→ Work to complete:
Using the data below, restate exactly every line from the one with "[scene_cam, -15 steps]" up to and including the one with "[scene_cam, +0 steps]". No picture belongs in it.

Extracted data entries
______________________________
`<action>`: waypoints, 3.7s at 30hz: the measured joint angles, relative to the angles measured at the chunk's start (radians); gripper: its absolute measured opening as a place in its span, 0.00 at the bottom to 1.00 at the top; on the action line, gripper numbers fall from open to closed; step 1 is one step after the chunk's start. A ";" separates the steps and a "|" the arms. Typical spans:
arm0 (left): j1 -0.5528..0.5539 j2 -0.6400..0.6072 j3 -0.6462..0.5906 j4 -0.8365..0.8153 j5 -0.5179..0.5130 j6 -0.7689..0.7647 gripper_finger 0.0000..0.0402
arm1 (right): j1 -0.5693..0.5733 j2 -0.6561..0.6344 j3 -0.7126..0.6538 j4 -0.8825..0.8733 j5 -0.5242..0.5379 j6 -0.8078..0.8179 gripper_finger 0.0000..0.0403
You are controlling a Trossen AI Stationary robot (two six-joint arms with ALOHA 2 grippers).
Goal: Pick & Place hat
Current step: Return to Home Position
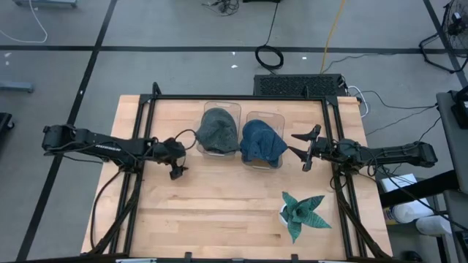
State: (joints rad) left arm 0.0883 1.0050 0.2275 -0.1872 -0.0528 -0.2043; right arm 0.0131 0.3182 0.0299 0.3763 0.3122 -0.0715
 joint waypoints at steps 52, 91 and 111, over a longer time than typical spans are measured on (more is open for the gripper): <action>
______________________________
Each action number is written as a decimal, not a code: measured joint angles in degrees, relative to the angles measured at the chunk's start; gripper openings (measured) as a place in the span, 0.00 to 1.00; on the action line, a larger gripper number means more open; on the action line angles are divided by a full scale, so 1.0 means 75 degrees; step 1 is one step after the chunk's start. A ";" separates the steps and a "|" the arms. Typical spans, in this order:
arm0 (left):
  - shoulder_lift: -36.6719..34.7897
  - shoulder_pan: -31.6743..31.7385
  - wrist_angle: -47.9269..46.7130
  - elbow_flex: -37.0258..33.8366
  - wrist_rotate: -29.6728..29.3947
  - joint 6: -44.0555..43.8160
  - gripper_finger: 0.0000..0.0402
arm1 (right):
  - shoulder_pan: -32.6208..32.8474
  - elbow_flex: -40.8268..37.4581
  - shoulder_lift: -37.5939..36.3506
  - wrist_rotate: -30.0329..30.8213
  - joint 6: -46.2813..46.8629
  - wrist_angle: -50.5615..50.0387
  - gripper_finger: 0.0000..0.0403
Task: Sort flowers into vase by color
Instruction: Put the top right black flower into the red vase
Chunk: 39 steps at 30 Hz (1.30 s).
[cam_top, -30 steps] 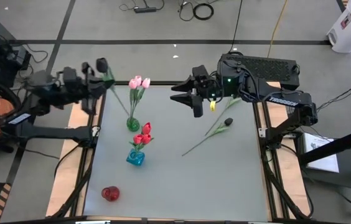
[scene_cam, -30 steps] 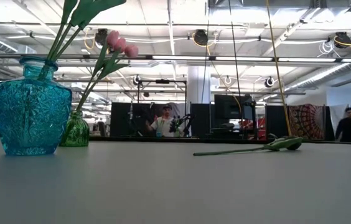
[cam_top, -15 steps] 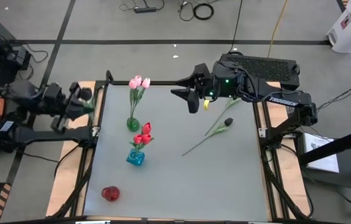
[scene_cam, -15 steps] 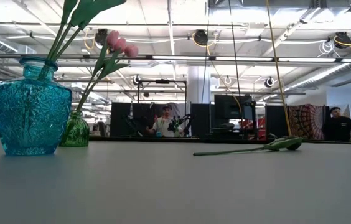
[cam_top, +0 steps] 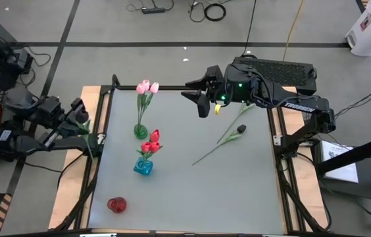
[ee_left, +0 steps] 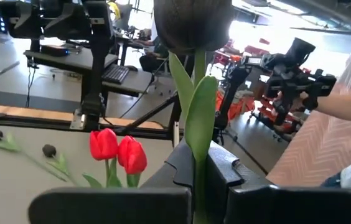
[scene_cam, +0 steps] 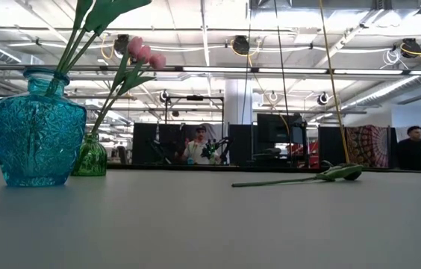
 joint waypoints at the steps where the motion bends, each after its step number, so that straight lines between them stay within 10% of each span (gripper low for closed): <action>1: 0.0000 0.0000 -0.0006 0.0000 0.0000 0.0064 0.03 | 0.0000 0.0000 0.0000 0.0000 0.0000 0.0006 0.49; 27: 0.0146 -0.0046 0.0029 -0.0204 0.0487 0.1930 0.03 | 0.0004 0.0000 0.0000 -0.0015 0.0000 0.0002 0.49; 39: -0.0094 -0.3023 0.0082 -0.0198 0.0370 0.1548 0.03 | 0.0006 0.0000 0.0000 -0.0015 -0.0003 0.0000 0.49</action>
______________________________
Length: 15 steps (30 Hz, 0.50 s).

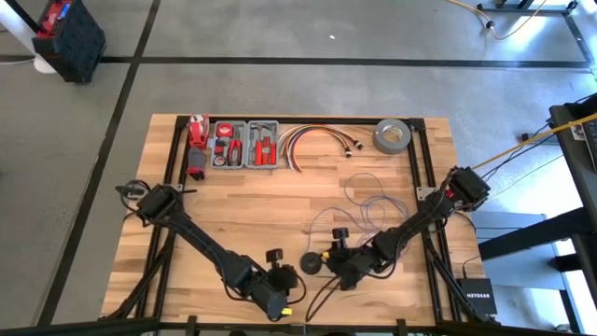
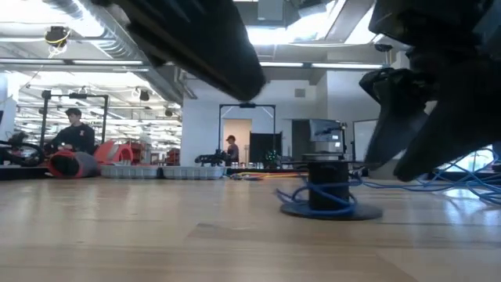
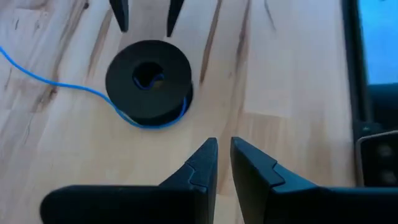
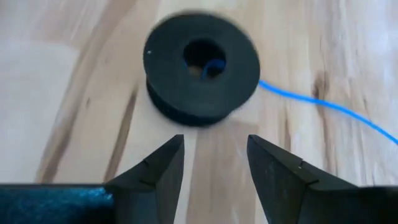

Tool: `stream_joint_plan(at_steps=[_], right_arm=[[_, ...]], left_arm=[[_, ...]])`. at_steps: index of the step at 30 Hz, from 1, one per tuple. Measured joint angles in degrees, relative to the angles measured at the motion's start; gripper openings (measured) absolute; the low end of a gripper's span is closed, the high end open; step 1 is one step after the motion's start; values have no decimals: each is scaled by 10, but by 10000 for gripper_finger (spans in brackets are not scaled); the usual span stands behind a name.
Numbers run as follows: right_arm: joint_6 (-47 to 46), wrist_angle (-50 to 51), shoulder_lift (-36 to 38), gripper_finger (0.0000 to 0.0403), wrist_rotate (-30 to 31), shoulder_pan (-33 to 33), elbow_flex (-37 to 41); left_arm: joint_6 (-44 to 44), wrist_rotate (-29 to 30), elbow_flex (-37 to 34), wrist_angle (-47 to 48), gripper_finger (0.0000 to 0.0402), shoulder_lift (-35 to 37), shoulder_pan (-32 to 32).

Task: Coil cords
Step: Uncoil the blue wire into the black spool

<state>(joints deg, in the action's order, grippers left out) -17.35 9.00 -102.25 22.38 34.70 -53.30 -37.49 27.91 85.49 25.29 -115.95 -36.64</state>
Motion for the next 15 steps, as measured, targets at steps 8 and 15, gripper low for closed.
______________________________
→ Solution for this problem:
[scene_cam, -15 steps] 
[cam_top, +0 steps] 
[ee_left, +0 steps] 
[scene_cam, +0 steps] 

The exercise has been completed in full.